At Khujand’s Divine Love Bible School, more than half the students come from Muslim families and know firsthand the intense pressure not to betray the faith of their ancestors. Musalyan says deep local allegiance to Islam is one of biggest stumbling blocks to faster church growth.

Only one in every five people who answers the altar call actually becomes a member of the church, Musalyan says.

Typically, he says, the new believer “goes home and says, `I believe in God. His name is Jesus.’ It is over right there. They take him to the mosque and have the mullah clean him up.”

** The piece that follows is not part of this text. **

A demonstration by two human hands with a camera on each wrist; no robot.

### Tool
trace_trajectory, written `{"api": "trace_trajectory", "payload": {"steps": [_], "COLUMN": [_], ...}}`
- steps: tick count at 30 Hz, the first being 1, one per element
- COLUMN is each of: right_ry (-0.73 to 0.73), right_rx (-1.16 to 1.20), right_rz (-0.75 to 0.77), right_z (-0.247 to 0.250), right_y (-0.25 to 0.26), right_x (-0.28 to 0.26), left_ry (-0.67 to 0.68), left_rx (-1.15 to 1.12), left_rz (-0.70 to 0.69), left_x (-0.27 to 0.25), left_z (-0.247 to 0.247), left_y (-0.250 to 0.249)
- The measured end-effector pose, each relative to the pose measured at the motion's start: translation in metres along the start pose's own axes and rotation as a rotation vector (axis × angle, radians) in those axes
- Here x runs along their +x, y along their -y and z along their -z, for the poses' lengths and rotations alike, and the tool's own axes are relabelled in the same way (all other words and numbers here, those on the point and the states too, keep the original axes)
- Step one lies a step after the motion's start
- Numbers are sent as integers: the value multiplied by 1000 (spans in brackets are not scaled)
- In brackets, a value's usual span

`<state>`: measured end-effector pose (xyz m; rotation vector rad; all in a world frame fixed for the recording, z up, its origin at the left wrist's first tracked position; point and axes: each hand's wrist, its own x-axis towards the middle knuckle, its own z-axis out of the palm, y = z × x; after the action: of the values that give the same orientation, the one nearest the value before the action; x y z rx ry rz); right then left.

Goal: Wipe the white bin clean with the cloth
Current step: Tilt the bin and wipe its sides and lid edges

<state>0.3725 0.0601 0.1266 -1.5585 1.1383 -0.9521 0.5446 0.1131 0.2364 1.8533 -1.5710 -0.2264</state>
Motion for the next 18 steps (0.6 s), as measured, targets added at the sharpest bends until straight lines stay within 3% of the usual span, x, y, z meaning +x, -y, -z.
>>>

Still, despite the difficulties and occasional threats of violence to the new Christians, the director of the Divine Love Bible School says former Muslims make by far the most effective missionaries to Muslim populations. Andrei, the school’s director who asked that his last name not be printed, estimates there are at least 100 missionaries ready to work in Afghanistan, both from Khujand and from other charismatic churches scattered across the former Soviet Union.


He says it is less of a leap for someone from a former communist country to work in Afghanistan than for a Western Christian accustomed to a higher standard of living.

“It is hard to give up a warm house and hot water,” Andrei says. “I don’t think Russians and Tajiks have that much to give up.”